The problem with this approach is that it’s incredibly inefficient for servicing clients, and the reality is that small teams, or pods, can work much better.

Let me use my company as an example: At Influence & Co., we’ve divided our team members into pods of three people who work together on client accounts. Pod members work collaboratively among themselves and independently of other pods, and each pod’s members have different skill sets and responsibilities.

Each pod includes three key players: an account strategist, a content strategist, and an editor. Account strategists are our clients’ main points of contact throughout the content marketing process. Our content strategists research and develop clients’ content strategies, and editors perform stylistic and structural edits to ensure the written content is clean and in alignment with the content strategy. 

These roles make sense for a content marketing agency, but not every agency’s pods should look like this. It doesn’t matter what positions you include as long as you have the right people in those positions and give them the tools they need to reach your clients’ goals.

Why the Pod Prevails

Since our switch from a traditional structure to the pod system three months ago, we’ve encountered benefits and challenges. We’ve found the pod structure to be most effective for our team for two major reasons:

1) It facilitates a greater sense of ownership and accountability.

When employees work in these smaller teams, they’re better able to see how their work directly affects others (internally and externally) and why their jobs are meaningful. Pod members have specific responsibilities. Because they can see exactly how they impact the bigger picture, they’re better able to perform their duties more effectively. United by this, pod members learn to rely on their strengths and the strengths of their teammates to achieve goals together.

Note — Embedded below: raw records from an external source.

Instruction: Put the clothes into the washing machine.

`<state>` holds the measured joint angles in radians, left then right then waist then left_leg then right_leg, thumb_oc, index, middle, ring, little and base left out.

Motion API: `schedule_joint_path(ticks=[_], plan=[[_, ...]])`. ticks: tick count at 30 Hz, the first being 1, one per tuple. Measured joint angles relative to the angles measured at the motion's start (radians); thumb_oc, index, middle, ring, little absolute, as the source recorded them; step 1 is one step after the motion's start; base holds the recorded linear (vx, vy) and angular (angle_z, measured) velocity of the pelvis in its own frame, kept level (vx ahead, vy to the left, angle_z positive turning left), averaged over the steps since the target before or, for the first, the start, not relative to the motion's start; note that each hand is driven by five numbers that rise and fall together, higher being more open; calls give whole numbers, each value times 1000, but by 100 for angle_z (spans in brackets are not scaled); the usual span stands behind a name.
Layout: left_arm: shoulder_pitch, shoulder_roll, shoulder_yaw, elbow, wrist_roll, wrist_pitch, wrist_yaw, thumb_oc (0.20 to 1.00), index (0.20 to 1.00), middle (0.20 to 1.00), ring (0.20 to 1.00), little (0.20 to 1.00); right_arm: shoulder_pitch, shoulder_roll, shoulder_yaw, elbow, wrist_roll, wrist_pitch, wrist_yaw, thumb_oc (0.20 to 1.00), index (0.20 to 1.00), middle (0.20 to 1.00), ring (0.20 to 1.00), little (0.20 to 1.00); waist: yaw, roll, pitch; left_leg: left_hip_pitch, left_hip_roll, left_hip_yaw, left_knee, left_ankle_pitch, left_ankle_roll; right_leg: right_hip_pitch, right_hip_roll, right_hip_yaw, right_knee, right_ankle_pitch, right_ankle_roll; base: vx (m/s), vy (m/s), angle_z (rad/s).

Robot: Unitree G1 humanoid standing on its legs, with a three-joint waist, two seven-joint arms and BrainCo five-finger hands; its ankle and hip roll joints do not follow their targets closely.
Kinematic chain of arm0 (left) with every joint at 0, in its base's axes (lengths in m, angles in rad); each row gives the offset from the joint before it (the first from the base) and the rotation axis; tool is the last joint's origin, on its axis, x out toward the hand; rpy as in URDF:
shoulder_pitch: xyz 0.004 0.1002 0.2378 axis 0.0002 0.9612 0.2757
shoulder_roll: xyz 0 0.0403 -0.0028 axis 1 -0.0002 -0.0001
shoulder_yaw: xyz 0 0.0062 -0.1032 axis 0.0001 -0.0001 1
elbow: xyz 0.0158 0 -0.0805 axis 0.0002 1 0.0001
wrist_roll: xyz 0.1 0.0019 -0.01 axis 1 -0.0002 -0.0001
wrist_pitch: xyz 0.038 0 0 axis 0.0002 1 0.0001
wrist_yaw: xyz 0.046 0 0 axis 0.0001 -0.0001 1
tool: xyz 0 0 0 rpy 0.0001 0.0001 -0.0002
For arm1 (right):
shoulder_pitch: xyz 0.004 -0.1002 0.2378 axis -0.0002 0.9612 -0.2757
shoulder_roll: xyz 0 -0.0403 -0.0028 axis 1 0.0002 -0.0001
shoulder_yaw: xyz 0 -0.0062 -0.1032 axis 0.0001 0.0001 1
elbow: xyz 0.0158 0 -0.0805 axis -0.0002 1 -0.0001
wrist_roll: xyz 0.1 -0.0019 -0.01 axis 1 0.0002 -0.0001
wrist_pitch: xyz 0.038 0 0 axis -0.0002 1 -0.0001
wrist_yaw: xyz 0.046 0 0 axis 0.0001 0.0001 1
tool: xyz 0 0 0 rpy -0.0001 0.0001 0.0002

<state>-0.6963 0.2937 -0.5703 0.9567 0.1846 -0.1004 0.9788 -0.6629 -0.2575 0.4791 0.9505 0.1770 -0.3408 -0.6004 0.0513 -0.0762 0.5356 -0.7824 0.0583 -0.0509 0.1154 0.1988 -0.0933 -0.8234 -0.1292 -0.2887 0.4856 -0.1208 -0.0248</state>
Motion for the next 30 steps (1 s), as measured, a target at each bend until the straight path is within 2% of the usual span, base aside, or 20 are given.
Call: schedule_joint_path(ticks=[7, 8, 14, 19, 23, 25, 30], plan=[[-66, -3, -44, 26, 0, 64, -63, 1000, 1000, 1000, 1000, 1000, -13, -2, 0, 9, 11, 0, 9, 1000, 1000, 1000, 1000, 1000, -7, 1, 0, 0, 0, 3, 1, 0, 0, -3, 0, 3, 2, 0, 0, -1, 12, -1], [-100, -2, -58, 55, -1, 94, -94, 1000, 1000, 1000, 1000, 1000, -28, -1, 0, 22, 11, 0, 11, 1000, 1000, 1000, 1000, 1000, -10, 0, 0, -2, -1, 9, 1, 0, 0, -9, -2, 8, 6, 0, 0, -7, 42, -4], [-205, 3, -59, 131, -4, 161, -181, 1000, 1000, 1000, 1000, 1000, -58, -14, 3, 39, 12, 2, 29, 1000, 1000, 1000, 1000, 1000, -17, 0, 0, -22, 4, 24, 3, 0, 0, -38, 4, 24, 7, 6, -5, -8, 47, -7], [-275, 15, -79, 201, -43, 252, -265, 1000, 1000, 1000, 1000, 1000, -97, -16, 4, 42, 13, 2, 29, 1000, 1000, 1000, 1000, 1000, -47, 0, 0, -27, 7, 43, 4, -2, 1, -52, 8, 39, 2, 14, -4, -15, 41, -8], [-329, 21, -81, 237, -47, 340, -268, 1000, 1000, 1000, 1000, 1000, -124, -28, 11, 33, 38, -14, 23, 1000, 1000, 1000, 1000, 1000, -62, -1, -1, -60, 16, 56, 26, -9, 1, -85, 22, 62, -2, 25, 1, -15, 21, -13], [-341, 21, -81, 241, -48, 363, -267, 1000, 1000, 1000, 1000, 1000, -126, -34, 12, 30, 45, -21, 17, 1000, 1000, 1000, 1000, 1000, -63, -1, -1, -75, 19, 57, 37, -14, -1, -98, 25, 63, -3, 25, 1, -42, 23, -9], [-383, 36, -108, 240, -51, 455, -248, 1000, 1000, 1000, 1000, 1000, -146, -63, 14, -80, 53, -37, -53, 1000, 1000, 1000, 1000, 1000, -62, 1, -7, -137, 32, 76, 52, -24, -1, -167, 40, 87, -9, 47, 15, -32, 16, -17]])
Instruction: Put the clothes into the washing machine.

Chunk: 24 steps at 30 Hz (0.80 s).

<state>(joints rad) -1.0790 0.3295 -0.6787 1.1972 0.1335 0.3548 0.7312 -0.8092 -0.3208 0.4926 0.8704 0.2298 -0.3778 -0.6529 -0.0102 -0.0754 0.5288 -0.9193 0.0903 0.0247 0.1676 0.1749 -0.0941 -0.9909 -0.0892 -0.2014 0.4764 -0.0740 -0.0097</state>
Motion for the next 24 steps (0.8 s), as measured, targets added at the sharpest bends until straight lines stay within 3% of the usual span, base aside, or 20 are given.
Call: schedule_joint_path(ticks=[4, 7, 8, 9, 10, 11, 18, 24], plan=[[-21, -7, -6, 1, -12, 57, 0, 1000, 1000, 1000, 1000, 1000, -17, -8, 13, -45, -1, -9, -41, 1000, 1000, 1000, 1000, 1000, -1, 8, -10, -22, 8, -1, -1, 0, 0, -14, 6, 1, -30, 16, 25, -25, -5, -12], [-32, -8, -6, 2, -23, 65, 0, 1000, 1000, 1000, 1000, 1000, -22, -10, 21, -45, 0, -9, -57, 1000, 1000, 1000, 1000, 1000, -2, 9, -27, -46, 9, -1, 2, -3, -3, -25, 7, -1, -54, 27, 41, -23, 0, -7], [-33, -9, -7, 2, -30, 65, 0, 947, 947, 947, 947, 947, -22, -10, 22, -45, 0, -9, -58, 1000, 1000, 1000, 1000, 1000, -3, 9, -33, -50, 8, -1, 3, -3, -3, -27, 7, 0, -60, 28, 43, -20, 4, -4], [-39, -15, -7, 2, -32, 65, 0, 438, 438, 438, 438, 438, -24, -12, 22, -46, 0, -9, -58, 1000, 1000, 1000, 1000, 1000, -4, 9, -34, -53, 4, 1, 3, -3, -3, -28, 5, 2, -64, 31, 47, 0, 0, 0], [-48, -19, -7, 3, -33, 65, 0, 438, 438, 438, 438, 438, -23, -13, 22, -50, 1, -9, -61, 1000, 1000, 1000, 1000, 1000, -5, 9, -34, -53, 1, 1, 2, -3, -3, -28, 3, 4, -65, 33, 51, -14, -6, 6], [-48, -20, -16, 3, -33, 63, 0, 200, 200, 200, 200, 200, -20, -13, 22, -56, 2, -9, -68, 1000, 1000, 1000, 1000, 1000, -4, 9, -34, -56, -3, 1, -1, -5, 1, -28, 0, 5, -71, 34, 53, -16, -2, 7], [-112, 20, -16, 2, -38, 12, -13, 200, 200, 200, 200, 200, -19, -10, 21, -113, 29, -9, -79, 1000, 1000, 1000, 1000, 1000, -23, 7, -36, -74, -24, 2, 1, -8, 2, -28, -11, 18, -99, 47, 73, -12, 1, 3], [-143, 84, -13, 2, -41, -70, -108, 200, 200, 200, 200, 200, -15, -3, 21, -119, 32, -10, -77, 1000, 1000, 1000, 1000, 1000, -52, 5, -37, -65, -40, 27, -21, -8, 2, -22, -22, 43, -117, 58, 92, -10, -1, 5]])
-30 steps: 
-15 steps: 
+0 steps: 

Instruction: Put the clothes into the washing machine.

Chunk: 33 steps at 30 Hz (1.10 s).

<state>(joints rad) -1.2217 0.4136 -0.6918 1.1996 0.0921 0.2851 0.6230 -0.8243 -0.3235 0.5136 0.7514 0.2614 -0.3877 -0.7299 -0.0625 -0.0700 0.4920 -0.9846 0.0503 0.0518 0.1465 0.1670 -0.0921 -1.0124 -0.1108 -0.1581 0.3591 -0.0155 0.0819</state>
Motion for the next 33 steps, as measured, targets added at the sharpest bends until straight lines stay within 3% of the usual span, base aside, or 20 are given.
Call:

2) It makes company functions more transparent and encourages team members to work toward the same goals.

In isolated departments, employees from one department often don’t fully understand the workings of another. When individual pods include members from a variety of “departments,” people can see how everything comes together.

For example, before we made the switch to pods, our account strategy and editorial teams didn’t have an ideal relationship. Because our editors didn’t have the opportunity to build relationships with clients, they often didn’t know whether the written content they were editing reached clients’ goals, and they didn’t know enough about the strategy to give the most actionable feedback moving forward. And because our account strategists weren’t familiar with various writing and editing styles, they didn’t always know whether the content was ready for publication or needed further revisions.

Our clients are now serviced much more efficiently because members of each of these former departments work collaboratively toward the same goal: ensuring their shared clients are receiving effective, high-quality content that achieves their business objectives.

Give Yourself Time to Test

Before you announce a complete restructuring, you’ll want to get feedback. By design, a change like this will affect many people and processes. Consider how it will specifically affect critical processes, your clients, and each employee, and encourage your team to be part of the planning process.

When you get the green light to move forward, create a plan to ease the transition and troubleshoot unforeseen complications. When we made the switch, we started by pairing our account strategists with content strategists for two months. Seeing how the team was affected by this smaller change enabled us to fix some problems before we added editors to the pods.

Ultimately, you’ll find that no organizational structure is without its flaws. As the leader of your agency, it’s up to you to weigh the pros and cons and determine which style will be most helpful to your company and employees. If you’re struggling with siloed departments or ineffective client service, however, a pod structure may be just the right fit for your agency.